Take the lines below between the one holding "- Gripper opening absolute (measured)" and the one holding "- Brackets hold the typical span", inclusive, and copy them exactly. Add nothing.
****
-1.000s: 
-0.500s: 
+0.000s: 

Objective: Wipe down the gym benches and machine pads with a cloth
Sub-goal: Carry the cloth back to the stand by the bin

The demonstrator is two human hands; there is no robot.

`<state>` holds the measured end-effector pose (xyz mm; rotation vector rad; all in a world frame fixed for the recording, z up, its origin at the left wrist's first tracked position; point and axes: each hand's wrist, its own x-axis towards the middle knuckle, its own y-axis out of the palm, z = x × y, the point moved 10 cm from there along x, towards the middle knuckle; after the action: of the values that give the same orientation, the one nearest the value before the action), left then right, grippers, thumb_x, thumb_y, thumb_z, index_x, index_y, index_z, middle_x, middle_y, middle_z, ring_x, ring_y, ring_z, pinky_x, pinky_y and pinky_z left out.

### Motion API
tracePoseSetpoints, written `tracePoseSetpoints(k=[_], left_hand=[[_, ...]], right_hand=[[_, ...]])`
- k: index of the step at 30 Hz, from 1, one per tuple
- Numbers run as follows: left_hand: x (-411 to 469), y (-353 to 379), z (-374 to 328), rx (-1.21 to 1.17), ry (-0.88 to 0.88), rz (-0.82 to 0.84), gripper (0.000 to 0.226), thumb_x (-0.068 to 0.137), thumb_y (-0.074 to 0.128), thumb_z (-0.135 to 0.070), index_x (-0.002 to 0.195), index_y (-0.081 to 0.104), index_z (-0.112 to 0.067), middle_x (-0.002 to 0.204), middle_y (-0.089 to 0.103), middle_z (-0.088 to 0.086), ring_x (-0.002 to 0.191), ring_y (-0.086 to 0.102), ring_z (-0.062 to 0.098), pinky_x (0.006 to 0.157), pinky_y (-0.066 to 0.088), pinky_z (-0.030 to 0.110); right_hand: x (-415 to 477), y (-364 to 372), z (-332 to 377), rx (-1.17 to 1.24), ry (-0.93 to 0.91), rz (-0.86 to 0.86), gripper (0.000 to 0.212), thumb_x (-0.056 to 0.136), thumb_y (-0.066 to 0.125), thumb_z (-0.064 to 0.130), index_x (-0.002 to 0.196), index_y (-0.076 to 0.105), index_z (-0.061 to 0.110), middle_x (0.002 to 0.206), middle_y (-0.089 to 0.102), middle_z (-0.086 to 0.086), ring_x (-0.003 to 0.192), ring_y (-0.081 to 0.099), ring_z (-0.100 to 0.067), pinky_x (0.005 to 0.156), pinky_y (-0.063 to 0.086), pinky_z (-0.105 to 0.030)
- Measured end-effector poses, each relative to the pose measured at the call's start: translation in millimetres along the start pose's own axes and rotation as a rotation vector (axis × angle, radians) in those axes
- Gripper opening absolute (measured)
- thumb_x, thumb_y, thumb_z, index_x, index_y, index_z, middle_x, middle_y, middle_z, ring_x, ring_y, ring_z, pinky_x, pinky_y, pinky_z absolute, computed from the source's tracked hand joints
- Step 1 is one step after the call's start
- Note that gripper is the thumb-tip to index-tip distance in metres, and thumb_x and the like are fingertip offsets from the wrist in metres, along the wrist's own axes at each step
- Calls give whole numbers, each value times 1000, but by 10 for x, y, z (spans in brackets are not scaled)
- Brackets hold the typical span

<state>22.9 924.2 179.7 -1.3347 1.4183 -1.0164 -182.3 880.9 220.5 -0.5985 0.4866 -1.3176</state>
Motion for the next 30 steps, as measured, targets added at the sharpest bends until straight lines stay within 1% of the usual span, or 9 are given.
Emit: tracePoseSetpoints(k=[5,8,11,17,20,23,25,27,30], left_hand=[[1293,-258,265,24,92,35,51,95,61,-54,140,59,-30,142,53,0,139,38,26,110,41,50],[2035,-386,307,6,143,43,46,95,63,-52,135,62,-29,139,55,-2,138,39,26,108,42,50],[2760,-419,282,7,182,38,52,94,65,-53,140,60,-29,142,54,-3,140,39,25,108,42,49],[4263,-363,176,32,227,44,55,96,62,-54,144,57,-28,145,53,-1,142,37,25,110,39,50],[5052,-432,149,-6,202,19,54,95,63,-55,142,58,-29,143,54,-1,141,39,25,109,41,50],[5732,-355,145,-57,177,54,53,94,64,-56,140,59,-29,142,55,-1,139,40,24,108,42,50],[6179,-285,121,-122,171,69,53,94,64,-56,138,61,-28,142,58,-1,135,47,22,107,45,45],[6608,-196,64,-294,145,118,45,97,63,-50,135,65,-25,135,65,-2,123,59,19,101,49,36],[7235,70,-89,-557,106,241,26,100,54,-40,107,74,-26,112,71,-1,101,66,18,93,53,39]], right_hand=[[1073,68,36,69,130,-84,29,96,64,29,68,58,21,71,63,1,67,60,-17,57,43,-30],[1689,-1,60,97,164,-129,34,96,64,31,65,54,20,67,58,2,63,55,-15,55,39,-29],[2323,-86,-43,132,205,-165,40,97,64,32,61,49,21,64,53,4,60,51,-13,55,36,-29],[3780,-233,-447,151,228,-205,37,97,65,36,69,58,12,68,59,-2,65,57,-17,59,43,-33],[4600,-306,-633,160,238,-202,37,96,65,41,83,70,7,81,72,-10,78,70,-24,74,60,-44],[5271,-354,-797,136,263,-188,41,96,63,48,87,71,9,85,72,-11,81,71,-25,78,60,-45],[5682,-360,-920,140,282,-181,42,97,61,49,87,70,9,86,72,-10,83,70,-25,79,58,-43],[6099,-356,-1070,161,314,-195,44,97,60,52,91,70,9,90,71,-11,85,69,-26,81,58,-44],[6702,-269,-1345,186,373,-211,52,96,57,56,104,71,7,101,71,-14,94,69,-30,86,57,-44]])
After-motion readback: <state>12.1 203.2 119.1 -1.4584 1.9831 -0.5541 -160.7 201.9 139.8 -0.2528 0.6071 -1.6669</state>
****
> ANSWER SPACE
- Gripper opening absolute (measured)
- thumb_x, thumb_y, thumb_z, index_x, index_y, index_z, middle_x, middle_y, middle_z, ring_x, ring_y, ring_z, pinky_x, pinky_y, pinky_z absolute, computed from the source's tracked hand joints
- Step 1 is one step after the call's start
- Note that gripper is the thumb-tip to index-tip distance in metres, and thumb_x and the like are fingertip offsets from the wrist in metres, along the wrist's own axes at each step
- Calls give whole numbers, each value times 1000, but by 10 for x, y, z (spans in brackets are not scaled)
- Brackets hold the typical span

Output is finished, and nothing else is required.